▶ _Work instruction_: Only the first line of the listing and the lines after it, up to and including the one containing "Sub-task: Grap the", should be retyped exactly.
====== Data below ======
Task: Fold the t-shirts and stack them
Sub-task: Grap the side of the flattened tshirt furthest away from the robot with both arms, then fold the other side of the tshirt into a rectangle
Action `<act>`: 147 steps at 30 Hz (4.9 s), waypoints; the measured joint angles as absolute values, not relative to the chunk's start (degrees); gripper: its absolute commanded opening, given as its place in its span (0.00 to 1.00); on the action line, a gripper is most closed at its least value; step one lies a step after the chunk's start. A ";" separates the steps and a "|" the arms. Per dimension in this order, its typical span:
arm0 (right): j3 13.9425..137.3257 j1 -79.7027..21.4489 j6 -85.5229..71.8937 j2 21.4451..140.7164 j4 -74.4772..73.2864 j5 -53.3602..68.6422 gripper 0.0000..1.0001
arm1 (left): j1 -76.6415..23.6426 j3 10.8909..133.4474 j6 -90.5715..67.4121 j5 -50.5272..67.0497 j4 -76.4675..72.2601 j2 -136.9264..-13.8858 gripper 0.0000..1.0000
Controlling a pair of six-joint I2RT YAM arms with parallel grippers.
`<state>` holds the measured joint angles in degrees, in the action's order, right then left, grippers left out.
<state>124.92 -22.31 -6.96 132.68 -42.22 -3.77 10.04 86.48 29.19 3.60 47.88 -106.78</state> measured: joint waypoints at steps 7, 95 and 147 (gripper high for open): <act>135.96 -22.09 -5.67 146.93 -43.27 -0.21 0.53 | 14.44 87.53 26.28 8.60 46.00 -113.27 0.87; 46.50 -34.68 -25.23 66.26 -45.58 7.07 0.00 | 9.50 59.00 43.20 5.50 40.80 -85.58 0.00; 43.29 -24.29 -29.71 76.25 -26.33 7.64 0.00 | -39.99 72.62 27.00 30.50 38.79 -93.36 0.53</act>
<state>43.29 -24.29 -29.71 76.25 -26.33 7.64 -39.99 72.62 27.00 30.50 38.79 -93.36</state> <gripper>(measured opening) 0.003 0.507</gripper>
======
▶ _Answer box_:
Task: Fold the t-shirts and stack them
Sub-task: Grap the side of the flattened tshirt furthest away from the robot with both arms, then fold the other side of the tshirt into a rectangle

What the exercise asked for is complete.